The sources gave no word on army casualties.
With Ankara also focused on what it sees as a significant threat from
Kurdish separatists in northern Iraq, the Turkish foreign minister said
a military solution was still on the table to tackle rebels who use
Iraq’s mountainous north as a stronghold to strike into Turkey.
The outlawed Kurdistan Workers Party (PKK) has killed about 40 people in
the past month — 12 soldiers were killed in the latest major attack and
the group said it took eight prisoner.

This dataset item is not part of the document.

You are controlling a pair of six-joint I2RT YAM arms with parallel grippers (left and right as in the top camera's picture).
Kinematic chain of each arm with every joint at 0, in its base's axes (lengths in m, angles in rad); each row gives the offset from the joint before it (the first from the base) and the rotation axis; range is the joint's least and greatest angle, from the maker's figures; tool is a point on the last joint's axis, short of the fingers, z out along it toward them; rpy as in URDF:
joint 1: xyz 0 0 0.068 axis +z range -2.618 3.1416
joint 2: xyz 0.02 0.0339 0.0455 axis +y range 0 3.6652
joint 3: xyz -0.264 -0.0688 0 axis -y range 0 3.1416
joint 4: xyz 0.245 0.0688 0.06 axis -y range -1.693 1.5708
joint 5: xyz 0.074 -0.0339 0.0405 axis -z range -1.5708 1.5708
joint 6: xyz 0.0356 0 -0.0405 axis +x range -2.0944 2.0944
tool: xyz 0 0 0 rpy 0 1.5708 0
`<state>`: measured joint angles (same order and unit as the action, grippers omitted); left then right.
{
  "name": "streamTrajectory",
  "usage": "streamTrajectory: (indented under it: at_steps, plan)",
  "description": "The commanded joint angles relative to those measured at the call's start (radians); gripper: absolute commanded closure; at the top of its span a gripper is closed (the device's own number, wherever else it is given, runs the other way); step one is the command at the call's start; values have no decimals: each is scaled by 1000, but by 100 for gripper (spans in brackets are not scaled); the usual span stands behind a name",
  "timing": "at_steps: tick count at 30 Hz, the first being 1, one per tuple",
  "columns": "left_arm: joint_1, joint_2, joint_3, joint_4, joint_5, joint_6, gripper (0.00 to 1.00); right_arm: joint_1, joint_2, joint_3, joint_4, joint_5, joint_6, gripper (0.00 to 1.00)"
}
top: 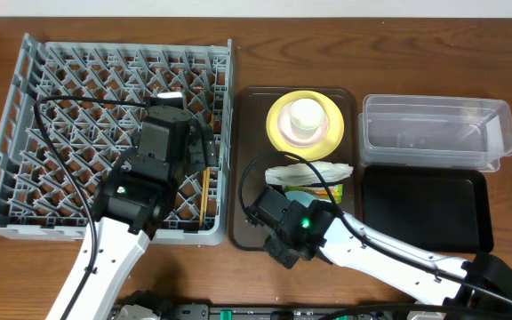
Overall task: Sort waste into correct bins and load items into the dishwasher
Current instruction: 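Reach the right gripper to the light-blue rice bowl and grasp its rim, then lift the rice bowl with the right gripper over the black tray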
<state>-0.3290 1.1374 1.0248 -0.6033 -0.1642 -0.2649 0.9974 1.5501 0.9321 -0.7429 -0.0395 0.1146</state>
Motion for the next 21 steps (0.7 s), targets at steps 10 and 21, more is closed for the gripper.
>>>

In Istanbul, three people were
slightly injured by an explosion at a demonstration being held to
protest against escalating PKK violence.
As Ankara comes under pressure to deal with the PKK, Turkish-Iraqi talks
aimed at preventing a cross-border operation into northern Iraq
collapsed late on Friday after Ankara rejected Iraqi proposals as
insufficient.
Turkey has massed up to 100,000 troops, backed by fighters, helicopter
gunships and tanks on the border for a possible offensive against about
3,000 rebels using Iraq as a base from which to carry out attacks in
Turkey.
The army sent more equipment to the border on Sunday although army
sources said preparations were almost complete. Alongside diplomatic
initiatives, Turkey has used tough rhetoric seen as an attempt to press
the United States and Iraq into action. Prime Minister Tayyip Erdogan
said on Saturday a military operation could be carried out whenever it
was needed.
“For example, we can use or continue to use diplomatic means, or resort
to military means. All of these are on the table, so to speak,” Foreign
Minister Ali Babacan said in translated comments on Iran’s Press TV
television channel.
Ankara has demanded Iraq hand over all northern Iraq-based members of
the PKK, which is blamed for more than 30,000 deaths since the start of
its separatist campaign in southeast Turkey in 1984.
But the central government has little control over semi-autonomous
northern Iraq run by the Kurdistan Regional Government (KRG), whose
leader Masoud Barzani has vowed not to hand over anyone to Turkey.
“I will not hand over any person to any regional state no matter the
cost, however, in truth, I will not allow any PKK official to use the
Kurdistan region as a base or to be present here and threaten the
security of Turkey,” Barzani said in an interview with Al Jazeera
television aired on Sunday.
Iranian President Mahmoud Ahmadinejad called Turkish President Abdullah
Gul, who told him that diplomatic channels were being exhausted and
Turkey was determined to root out the PKK from northern Iraq, state news
agency Anatolian reported.
Ahmadinejad also told Iraq overnight that he supported a crackdown on
the PKK but wanted a peaceful solution. Iran also has a Kurdish minority
and has faced cross-border attacks by rebels, to which it has responded
by shelling targets in Iraq.
The United States fears a Turkish incursion could destabilize the
relatively peaceful north of Iraq and the wider region. It called for
continued dialogue after the failed Ankara talks, at which it was also
represented.
“We want to encourage this ongoing Turkish-Iraqi dialogue,” said State
Department spokesman Rob McInturff. Turkish-U.S. ties have deteriorated
sharply in recent weeks but Erdogan is due to visit President George W.
Bush on November 5.
Senior Turkish diplomats say Erdogan has given Washington and Baghdad a
time limit to show concrete results or steps to be taken and the
Washington meeting is the last chance.